*What the task asks*: An exact reproduction of all entries is required.

##########

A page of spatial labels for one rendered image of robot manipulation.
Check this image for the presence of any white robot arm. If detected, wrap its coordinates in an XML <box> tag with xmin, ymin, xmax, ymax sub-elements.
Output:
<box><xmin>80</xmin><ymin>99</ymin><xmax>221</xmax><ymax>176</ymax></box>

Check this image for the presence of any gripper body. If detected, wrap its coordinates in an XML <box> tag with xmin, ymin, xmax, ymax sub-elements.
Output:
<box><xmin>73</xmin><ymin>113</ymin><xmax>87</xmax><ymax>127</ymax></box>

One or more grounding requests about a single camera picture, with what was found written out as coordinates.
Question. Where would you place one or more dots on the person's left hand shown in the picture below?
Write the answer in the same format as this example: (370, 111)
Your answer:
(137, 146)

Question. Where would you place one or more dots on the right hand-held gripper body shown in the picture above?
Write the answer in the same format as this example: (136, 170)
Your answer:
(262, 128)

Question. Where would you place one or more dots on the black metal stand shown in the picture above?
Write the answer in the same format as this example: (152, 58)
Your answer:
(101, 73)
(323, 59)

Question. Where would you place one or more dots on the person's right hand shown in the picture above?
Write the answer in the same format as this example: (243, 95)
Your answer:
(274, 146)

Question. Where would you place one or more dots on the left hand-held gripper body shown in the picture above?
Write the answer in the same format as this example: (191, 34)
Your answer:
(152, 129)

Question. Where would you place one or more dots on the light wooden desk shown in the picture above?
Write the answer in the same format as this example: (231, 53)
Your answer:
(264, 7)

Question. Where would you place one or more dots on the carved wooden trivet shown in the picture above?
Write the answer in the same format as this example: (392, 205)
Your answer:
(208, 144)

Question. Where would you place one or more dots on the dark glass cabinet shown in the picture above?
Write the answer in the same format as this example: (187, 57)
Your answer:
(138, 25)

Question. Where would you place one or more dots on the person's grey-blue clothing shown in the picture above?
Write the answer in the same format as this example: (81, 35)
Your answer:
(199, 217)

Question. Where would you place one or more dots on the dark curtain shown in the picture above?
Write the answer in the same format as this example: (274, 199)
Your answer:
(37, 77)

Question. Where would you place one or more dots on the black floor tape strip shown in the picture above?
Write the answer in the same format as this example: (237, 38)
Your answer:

##########

*Output of the task*:
A page of spatial labels for one rendered image of robot manipulation.
Check this image for the presence of any white robot arm. If detected, wrap its coordinates in an XML <box> tag with xmin, ymin, xmax, ymax sub-elements.
Output:
<box><xmin>80</xmin><ymin>99</ymin><xmax>221</xmax><ymax>176</ymax></box>

Check this image for the presence of any gripper body. If detected, wrap its coordinates in an XML <box> tag with xmin, ymin, xmax, ymax sub-elements.
Output:
<box><xmin>73</xmin><ymin>113</ymin><xmax>87</xmax><ymax>127</ymax></box>

One or more grounding requests about a single camera picture, with what was found written out as coordinates.
Question. Where would you place one or more dots on the person's left hand shown in the picture below?
Write the answer in the same format as this example: (370, 111)
Your answer:
(137, 146)

Question. Where would you place one or more dots on the right hand-held gripper body shown in the picture above?
Write the answer in the same format as this example: (136, 170)
Your answer:
(262, 128)

Question. Where would you place one or more dots on the black metal stand shown in the picture above?
Write the answer in the same format as this example: (152, 58)
Your answer:
(101, 73)
(323, 59)

Question. Where would you place one or more dots on the person's right hand shown in the picture above?
Write the answer in the same format as this example: (243, 95)
Your answer:
(274, 146)

Question. Where would you place one or more dots on the left hand-held gripper body shown in the picture above?
Write the answer in the same format as this example: (191, 34)
Your answer:
(152, 129)

Question. Where would you place one or more dots on the light wooden desk shown in the picture above?
Write the answer in the same format as this example: (231, 53)
Your answer:
(264, 7)

Question. Where would you place one or more dots on the carved wooden trivet shown in the picture above?
Write the answer in the same format as this example: (392, 205)
Your answer:
(208, 144)

Question. Where would you place one or more dots on the dark glass cabinet shown in the picture above?
Write the answer in the same format as this example: (187, 57)
Your answer:
(138, 25)

Question. Where would you place one or more dots on the person's grey-blue clothing shown in the picture above?
Write the answer in the same format as this example: (81, 35)
Your answer:
(199, 217)

Question. Where would you place one or more dots on the dark curtain shown in the picture above?
Write the answer in the same format as this example: (274, 199)
Your answer:
(37, 77)

Question. Where would you place one or more dots on the black floor tape strip shown in the picture above?
Write the answer in the same format as this example: (237, 38)
Your answer:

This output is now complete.